»»

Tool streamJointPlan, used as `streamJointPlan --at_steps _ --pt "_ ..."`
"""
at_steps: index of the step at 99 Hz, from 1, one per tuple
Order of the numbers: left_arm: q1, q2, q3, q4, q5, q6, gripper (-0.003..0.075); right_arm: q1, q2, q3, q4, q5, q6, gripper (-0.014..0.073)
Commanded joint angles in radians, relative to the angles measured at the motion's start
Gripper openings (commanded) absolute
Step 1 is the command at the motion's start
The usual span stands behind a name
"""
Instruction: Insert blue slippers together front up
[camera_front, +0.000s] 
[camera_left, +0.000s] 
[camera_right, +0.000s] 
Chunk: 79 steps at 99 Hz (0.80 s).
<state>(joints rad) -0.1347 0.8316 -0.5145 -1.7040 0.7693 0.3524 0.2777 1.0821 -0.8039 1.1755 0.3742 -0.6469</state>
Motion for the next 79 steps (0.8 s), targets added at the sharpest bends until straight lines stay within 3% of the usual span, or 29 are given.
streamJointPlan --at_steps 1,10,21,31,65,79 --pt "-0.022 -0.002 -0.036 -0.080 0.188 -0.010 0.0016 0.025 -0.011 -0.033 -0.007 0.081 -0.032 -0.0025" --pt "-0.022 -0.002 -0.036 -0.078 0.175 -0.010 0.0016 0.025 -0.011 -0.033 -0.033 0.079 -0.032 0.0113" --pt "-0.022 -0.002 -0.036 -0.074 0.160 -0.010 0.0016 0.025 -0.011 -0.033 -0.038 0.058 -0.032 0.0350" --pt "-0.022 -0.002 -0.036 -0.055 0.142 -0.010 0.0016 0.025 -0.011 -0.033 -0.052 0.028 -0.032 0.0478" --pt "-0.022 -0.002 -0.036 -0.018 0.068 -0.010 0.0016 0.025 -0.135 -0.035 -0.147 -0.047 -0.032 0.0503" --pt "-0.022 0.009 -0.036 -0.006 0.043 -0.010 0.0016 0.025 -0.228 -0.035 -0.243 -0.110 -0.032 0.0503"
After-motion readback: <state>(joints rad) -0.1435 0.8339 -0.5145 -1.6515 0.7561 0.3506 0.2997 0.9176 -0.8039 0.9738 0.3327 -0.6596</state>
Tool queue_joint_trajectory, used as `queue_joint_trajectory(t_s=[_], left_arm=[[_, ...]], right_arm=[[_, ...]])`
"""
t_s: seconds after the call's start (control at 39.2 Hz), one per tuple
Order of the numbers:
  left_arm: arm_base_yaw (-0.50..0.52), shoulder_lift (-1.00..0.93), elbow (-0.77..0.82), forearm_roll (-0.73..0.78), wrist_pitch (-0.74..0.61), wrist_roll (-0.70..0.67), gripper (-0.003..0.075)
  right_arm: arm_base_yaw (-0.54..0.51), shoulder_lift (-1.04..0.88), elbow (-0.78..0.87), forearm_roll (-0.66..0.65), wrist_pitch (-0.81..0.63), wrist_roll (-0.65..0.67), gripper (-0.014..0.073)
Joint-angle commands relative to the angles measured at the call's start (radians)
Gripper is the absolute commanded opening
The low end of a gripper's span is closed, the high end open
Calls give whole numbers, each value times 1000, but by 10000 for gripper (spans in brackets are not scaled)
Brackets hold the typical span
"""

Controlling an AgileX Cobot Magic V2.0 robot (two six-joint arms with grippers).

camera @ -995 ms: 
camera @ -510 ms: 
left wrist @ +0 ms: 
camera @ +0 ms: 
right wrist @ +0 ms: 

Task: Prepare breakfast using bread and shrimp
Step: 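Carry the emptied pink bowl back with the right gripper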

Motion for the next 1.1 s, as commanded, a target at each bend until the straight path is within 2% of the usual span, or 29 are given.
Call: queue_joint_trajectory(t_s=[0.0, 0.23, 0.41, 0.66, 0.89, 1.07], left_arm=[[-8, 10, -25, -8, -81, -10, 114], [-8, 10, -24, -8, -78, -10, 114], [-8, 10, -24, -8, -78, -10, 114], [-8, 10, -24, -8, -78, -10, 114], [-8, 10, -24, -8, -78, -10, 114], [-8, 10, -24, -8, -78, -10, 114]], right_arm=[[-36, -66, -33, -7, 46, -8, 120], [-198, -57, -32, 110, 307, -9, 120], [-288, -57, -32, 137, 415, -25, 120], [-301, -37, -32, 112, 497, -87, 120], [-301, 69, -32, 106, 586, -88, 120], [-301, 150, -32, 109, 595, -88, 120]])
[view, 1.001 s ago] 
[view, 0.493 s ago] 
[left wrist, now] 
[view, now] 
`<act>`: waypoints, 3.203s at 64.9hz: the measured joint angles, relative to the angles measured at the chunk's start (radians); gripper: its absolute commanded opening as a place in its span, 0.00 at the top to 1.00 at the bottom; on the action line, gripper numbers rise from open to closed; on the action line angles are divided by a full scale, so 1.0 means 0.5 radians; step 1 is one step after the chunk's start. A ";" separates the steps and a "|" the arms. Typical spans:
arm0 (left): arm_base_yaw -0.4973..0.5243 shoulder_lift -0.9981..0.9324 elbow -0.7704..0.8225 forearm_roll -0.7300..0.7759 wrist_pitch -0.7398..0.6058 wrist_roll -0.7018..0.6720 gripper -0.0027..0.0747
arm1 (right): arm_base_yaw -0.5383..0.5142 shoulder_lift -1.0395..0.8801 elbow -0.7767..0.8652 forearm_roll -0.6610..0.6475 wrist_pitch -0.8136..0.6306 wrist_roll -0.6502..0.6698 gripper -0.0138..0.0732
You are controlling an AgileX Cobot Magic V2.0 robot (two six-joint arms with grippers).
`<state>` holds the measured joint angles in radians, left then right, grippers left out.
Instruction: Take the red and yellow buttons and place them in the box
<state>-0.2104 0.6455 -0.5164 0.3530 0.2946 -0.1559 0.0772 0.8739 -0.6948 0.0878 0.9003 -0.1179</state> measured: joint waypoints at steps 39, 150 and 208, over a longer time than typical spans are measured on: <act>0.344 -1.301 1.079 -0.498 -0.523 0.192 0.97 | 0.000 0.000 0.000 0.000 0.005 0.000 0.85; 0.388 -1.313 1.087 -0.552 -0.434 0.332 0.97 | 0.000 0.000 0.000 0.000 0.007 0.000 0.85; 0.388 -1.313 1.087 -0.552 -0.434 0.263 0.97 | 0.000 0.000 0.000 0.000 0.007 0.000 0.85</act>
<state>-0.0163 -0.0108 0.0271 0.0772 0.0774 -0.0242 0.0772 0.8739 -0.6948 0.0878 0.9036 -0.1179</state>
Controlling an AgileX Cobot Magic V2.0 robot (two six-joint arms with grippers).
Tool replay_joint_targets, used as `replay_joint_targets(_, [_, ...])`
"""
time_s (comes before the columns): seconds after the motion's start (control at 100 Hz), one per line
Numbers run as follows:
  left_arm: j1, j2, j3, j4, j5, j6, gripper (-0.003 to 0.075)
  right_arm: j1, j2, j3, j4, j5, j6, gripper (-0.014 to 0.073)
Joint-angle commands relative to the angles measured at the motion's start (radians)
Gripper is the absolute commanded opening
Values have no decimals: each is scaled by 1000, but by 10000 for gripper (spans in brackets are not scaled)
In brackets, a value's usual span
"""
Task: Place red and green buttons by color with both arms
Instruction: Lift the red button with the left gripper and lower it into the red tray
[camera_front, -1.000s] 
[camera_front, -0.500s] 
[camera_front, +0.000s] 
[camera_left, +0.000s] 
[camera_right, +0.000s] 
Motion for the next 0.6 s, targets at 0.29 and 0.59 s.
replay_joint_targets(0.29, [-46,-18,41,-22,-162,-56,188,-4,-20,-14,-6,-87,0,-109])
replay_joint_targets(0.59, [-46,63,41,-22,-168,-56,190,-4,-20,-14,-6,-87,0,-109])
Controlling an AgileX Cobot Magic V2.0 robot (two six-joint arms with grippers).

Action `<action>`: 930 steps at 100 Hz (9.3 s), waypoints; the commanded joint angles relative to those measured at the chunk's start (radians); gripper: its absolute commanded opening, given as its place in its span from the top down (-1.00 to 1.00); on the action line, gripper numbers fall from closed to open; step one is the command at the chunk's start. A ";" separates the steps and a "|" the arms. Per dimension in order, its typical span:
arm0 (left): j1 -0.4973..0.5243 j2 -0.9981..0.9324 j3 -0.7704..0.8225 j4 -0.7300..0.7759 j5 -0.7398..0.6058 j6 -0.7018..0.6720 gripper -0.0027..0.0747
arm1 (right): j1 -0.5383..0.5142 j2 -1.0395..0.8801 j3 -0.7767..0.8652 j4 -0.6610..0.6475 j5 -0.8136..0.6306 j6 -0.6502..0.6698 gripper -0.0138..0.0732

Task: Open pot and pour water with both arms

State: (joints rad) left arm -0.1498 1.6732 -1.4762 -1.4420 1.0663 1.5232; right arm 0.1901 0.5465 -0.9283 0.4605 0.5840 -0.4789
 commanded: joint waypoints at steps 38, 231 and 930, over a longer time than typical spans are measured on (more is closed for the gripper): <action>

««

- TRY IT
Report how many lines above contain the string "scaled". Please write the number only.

- EXERCISE ANSWER
2